Le boss du «Daily Telegraph» pris la main dans la caisse

Le magnat de la presse en langue anglaise, Conrad Black, pourrait être contraint de vendre son empire en tout ou en partie. Pris dans un scandale financier, il a annoncé hier qu’il quitterait vendredi la direction de son groupe, Hollinger International, et qu’il a confié à la banque Lazard le soin de démarcher d’éventuels acquéreurs. A la suite d’une enquête indépendante diligentée par ses actionnaires, il a admis avoir touché, avec ses principaux lieutenants, 32 millions de dollars (27 millions d’euros) d’émoluments sans autorisation.

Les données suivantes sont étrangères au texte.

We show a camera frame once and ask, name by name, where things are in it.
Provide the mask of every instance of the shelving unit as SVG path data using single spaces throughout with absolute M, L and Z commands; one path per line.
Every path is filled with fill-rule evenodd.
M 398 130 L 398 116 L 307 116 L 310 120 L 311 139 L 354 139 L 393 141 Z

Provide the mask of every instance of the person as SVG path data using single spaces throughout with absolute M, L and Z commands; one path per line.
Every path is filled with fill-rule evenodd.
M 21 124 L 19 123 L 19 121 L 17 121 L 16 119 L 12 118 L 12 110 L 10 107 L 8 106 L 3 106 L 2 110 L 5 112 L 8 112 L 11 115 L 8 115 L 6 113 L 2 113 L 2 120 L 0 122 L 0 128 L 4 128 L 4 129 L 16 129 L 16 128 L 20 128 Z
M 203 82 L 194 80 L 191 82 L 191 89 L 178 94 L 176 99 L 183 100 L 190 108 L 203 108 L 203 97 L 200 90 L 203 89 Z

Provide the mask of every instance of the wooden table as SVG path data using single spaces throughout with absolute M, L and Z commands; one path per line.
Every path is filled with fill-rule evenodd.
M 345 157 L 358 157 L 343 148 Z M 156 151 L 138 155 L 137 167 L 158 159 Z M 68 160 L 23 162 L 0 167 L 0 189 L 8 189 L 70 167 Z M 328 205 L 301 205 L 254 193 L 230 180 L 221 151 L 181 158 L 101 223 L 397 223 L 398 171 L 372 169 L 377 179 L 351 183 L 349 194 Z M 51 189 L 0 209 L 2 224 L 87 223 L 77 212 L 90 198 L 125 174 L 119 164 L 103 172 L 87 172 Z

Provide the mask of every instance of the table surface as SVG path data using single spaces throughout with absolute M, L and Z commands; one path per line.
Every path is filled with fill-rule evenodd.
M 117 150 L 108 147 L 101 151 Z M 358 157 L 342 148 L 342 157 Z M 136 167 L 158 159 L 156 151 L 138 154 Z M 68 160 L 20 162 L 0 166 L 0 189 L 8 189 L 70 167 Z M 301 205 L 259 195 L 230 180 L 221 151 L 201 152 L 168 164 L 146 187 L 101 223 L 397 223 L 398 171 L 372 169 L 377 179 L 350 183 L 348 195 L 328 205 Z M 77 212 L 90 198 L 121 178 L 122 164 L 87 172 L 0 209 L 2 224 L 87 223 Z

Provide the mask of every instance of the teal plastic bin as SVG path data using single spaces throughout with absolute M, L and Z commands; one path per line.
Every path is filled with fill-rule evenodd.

Conrad Black est le propriétaire, entre autres, du Jerusalem Post en Israël et du Chicago Sun-Times aux Etats-Unis. Mais c’est en Grande-Bretagne qu’il a investi l’essentiel de sa fortune. Il possède le premier quotidien grand format du Royaume (par opposition aux tabloïds), le Daily Telegraph qui diffuse à près d’un million d’exemplaires, ainsi que le magazine de la droite intellectuelle, le Spectator. En 2001, il a renoncé à sa nationalité canadienne pour entrer à la chambre haute du Parlement britannique, où il siège sur les bancs conservateurs. Ses journaux ont tous en commun de refléter ses opinions très nettement marquées à droite. Lord Black de Crossharbour ne cache pas son admiration pour William Randolph Hearst, l’ancien magnat tout-puissant de la presse américaine qui a inspiré à Orson Welles le personnage de Citizen Kane. «Hearst a eu la certitude souvent monstrueuse, mais parfois magnifique, que les règles s’appliquent aux autres et non à lui», a-t-il déclaré un jour. Et, comme son modèle, le «citoyen Black» semble, lui-aussi, avoir pris quelques libertés avec les conventions.